When the morning rush hits a small café in Melbourne's Collingwood, the smell of coffee hides a quiet revolution. Behind the counter at STREAT are young people who've experienced homelessness and other forms of disadvantage, now training in hospitality. Every flat white poured helps someone build skills, confidence and independence.
STREAT is part of a growing movement of social enterprises proving that doing good can also be good business. These are firms that trade for purpose as well as profit, and they're changing what productivity looks like in Australia.
Across the country, around 12,000 social enterprises employ more than 200,000 people. They operate in construction, recycling, retail, logistics and food. They compete in the market, pay wages, and reinvest their earnings in people and communities.
Good Cycles in Melbourne employs young people who've struggled to find steady work, maintaining e‑bike fleets for councils and delivery companies. The more contracts they win, the more lives they change. Outlook Australia runs a recycling facility that employs people with disability, combining environmental and social sustainability in one business model. And in regional New South Wales, Chocolate on Purpose blends Indigenous bush foods with handmade chocolate - creating jobs, celebrating culture and showing that ethics and enterprise can thrive together.
What unites these ventures is a belief that inclusion is not a cost but an investment. When someone who has been locked out of the workforce finds a foothold, productivity rises. Skills grow. Confidence returns. Spending power flows into local communities. The economy becomes not just larger but fairer and stronger.
Research backs this up. A Swinburne University study found that social enterprises produce around a third more value per worker than the average small or medium‑sized business. They achieve this by investing in people through mentoring, training and support. They understand that human capital is their most valuable asset.
The outcomes can be life‑changing. In a recent trial run by White Box Enterprises, people who had been out of work for long periods were placed into jobs with social enterprises. Two years later, two‑thirds were still in award‑wage employment. Some stayed with the same employer, others moved into mainstream work. Almost all said their lives had improved. For business owners, that's what sustainable productivity looks like.
Partnerships help these enterprises grow. The University of Melbourne found that social enterprises creating the most jobs tended to have long‑term relationships with large clients. Those contracts give them the stability to train more people, expand operations and innovate.
That lesson applies to any business. Whether you run a bakery, an engineering firm or an accounting practice, the relationships you build determine your resilience.
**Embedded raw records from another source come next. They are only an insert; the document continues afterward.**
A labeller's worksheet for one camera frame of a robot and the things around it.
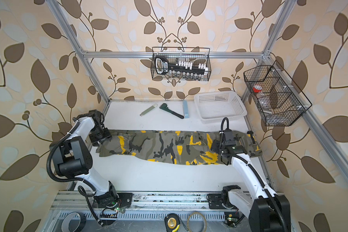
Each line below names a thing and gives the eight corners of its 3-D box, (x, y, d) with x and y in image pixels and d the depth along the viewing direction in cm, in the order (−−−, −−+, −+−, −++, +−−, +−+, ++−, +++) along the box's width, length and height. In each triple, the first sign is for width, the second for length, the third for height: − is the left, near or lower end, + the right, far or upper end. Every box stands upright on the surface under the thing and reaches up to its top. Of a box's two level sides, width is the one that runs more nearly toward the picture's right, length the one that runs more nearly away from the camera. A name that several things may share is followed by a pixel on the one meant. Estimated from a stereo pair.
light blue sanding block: (184, 119, 111) (184, 115, 108) (182, 103, 122) (182, 100, 118) (188, 118, 112) (189, 115, 108) (186, 103, 122) (186, 100, 118)
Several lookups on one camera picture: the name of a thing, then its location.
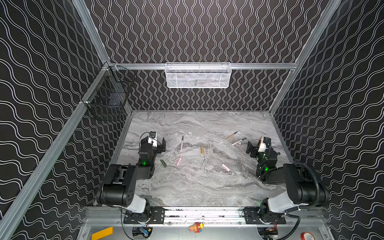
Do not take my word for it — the tan pen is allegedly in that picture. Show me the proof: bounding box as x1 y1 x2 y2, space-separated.
226 131 238 141

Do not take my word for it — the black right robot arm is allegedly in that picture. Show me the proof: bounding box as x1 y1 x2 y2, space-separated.
246 137 330 224

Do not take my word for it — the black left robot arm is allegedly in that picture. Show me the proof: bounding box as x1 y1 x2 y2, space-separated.
97 132 166 223

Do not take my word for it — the green pen cap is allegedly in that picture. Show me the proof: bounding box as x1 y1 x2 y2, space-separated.
160 160 167 168

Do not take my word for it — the pink pen cap right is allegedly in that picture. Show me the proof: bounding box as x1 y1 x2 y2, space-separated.
222 164 231 172

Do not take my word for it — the red tape roll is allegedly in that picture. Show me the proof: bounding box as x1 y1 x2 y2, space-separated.
301 232 316 240

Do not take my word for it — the yellow block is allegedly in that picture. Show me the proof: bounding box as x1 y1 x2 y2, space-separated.
91 227 114 240

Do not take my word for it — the red yellow toy figure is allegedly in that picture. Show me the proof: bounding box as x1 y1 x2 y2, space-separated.
189 223 205 233

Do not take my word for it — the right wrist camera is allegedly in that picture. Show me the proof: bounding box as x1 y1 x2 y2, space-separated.
258 137 267 153

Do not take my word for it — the black wire basket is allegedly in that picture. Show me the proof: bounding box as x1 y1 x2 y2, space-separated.
84 67 128 122

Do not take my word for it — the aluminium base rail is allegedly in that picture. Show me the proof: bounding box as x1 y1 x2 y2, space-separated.
83 206 326 227

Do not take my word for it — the white wire mesh basket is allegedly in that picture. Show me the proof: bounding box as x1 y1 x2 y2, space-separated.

The best partners are those who share your values as well as your invoices.
More companies are starting to recognise this. Customers prefer brands that contribute to their communities. Employees, especially younger ones, are drawn to organisations that stand for something. Purpose attracts talent and builds loyalty. It turns transactions into relationships.
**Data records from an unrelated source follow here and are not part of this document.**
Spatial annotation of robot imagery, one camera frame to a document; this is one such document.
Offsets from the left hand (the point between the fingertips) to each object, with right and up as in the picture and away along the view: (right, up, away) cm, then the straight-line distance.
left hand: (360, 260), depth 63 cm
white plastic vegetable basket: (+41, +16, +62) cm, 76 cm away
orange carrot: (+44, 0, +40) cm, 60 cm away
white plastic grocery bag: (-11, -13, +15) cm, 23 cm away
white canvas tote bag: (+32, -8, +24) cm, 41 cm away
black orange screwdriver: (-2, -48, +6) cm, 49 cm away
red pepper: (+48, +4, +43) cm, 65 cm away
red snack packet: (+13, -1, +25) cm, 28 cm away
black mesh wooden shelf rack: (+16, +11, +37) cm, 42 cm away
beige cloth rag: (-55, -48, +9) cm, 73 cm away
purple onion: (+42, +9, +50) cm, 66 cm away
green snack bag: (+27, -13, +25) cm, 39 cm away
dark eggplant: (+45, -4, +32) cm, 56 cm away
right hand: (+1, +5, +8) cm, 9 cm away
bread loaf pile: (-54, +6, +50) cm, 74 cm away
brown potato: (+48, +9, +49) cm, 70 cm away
Visit a social enterprise workshop or warehouse and you'll see what that culture looks like. There's the same drive to meet deadlines and balance budgets, but the motivation runs deeper. People know that their work matters. That sense of purpose boosts effort, reduces turnover and creates a spirit of collaboration that spreadsheets alone can't capture.
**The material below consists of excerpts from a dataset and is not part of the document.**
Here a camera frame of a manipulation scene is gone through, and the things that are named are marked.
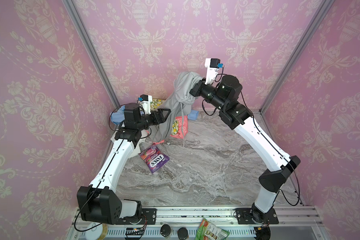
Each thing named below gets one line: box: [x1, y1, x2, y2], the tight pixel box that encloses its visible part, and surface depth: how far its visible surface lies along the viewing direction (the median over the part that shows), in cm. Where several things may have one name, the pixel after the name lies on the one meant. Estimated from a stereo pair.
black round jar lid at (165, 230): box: [160, 224, 171, 237], surface depth 64 cm
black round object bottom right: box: [254, 226, 272, 240], surface depth 73 cm
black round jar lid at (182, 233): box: [177, 227, 189, 240], surface depth 63 cm
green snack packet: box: [195, 218, 230, 240], surface depth 69 cm
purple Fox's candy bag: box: [138, 145, 170, 174], surface depth 94 cm
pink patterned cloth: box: [170, 115, 189, 139], surface depth 107 cm
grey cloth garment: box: [147, 71, 203, 142], surface depth 59 cm
For entrepreneurs, this isn't just a moral choice. It's a competitive one. Building social value into your business model can open new markets, strengthen your brand and make you more adaptable when times get tough. It can also remind you why you started your business in the first place.
Social enterprises show that capitalism and compassion can coexist. The invisible hand of the market works best when it's connected to the helping hand of community. Every small business can take inspiration from that idea.
Purpose does not require a big marketing budget or a boardroom manifesto. It can start with one hiring decision, one supplier choice, one idea for how your business might solve a local problem.
If more Australian firms take that approach, 'business as usual' could come to mean something new: an economy where every dollar spent creates both profit and purpose.